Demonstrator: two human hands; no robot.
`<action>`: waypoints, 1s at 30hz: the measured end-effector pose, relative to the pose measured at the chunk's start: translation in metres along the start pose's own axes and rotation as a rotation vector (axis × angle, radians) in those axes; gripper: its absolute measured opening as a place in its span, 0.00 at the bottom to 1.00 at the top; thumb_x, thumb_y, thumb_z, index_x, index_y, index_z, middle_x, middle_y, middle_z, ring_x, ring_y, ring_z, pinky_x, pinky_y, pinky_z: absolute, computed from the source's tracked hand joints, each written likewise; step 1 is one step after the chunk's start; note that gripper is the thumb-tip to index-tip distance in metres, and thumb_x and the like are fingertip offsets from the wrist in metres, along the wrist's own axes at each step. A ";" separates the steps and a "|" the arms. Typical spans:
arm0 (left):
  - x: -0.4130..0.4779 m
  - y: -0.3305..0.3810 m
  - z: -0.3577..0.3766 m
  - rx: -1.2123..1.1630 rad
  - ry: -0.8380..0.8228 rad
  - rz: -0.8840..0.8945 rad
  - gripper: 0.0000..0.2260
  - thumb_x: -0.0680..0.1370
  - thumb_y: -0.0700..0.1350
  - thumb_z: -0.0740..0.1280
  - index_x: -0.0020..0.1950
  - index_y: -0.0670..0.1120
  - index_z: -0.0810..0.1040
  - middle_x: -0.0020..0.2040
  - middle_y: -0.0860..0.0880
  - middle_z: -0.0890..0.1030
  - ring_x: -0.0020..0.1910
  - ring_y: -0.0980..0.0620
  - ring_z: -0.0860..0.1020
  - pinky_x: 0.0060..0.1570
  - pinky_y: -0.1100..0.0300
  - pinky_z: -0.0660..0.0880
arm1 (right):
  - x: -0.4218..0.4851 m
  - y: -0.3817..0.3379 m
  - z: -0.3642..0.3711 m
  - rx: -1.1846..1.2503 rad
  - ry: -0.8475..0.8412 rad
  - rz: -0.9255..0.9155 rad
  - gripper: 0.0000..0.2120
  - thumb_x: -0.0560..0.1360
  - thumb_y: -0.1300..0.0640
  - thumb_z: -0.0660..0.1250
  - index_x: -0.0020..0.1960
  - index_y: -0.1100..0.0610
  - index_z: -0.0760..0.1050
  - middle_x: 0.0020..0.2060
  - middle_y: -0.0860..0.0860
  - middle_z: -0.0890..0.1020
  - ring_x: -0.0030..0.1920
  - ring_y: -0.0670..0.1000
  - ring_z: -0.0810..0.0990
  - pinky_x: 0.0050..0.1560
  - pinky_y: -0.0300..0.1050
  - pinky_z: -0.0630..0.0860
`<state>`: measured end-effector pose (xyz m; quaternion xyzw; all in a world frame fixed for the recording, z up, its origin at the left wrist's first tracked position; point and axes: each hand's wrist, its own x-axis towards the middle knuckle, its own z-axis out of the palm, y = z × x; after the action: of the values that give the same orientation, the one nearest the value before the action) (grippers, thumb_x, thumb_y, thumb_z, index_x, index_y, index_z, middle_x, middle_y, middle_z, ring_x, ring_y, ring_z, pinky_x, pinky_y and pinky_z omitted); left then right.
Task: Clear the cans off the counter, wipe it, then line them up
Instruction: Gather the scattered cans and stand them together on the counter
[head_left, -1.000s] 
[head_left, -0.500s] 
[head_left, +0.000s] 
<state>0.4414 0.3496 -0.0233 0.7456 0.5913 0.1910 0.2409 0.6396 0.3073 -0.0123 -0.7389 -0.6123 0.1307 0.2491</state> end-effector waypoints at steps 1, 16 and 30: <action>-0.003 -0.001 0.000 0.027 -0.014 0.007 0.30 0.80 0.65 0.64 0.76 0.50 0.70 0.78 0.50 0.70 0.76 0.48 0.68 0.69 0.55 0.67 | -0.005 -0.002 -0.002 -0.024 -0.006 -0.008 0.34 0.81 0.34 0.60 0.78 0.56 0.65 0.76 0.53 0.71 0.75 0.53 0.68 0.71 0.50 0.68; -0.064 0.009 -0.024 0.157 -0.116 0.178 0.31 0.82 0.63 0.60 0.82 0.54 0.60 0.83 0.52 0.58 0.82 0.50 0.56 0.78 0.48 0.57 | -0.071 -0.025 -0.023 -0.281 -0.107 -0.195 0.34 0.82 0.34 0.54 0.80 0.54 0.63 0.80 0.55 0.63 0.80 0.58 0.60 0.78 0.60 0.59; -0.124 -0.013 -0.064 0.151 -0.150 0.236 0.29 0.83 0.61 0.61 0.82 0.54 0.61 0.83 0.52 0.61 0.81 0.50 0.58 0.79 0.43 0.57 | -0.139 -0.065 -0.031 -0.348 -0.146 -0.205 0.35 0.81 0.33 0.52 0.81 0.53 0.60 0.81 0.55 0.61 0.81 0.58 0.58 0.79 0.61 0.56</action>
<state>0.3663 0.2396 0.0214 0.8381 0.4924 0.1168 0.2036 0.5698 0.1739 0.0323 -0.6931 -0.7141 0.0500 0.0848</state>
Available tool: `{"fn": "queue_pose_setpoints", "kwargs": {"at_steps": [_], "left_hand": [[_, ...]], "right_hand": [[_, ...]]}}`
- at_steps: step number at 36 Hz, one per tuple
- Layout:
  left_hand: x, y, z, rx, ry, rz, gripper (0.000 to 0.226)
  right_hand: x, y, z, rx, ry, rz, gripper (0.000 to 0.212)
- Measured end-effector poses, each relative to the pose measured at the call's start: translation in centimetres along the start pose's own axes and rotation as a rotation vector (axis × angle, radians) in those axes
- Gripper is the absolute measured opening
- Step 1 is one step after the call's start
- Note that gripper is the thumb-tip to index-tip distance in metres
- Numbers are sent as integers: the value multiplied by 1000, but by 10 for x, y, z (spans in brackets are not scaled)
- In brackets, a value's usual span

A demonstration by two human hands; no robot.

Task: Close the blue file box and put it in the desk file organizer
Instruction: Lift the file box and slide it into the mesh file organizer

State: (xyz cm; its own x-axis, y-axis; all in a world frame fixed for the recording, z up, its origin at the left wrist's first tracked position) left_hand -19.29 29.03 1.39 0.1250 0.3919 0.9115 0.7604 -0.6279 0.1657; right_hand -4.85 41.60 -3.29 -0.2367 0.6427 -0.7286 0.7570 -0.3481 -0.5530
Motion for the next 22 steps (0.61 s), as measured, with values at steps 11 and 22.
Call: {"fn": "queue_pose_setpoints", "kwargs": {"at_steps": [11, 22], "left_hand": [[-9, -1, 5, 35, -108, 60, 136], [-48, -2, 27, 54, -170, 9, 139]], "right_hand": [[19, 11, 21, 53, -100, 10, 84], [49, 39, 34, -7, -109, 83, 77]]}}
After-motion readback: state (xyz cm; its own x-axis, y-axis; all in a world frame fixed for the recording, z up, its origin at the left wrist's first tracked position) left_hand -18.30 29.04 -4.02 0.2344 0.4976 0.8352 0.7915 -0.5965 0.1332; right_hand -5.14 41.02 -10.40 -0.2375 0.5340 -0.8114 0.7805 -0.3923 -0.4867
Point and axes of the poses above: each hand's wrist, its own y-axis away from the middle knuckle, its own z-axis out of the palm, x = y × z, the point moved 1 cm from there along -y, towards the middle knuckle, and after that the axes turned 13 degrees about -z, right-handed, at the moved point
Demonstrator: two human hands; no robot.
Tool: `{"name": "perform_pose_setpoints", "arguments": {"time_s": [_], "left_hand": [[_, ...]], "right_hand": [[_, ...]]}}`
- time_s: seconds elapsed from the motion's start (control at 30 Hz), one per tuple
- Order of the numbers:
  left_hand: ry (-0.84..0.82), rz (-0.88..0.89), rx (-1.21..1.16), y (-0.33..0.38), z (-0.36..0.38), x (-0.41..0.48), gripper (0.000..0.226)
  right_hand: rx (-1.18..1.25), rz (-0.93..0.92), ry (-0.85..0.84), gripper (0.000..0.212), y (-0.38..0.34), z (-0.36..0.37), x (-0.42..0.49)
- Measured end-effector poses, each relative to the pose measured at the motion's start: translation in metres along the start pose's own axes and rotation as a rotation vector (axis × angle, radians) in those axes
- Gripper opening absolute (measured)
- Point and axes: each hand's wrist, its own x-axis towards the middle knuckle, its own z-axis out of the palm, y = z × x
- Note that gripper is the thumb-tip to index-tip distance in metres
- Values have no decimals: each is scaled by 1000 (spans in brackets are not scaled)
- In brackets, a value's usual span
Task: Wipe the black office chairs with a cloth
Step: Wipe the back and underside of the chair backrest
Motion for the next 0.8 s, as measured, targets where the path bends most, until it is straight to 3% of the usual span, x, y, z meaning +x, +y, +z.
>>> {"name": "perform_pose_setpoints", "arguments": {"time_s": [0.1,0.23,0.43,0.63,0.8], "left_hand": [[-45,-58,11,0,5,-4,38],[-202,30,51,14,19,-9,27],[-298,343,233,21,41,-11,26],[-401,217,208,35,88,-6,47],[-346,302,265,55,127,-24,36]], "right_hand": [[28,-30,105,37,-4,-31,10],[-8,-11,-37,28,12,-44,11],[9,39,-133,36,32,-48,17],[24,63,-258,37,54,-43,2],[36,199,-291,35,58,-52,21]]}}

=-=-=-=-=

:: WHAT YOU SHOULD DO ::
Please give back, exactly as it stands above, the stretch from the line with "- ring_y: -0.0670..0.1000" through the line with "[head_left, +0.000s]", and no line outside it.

:: ANSWER BOX ::
  - ring_y: -0.0670..0.1000
  - ring_z: -0.0810..0.0990
  - pinky_x: 0.0050..0.1560
  - pinky_y: -0.0300..0.1050
  - pinky_z: -0.0630..0.0860
`<state>`: measured end-effector pose (xyz m; quaternion xyzw; all in a world frame fixed for the recording, z up, its origin at the left wrist's first tracked position; point and axes: each hand's wrist, its own x-axis towards the middle knuckle, its own z-axis out of the palm, y = z × x; after the action: of the values that give the same orientation, the one nearest the value before the action) (grippers, thumb_x, thumb_y, thumb_z, index_x, index_y, index_z, middle_x, middle_y, middle_z, ring_x, ring_y, ring_z, pinky_x, pinky_y and pinky_z omitted); left then right.
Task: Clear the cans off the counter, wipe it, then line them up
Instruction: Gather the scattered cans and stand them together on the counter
[head_left, -1.000s] 
[head_left, -0.500s] 
[head_left, +0.000s] 

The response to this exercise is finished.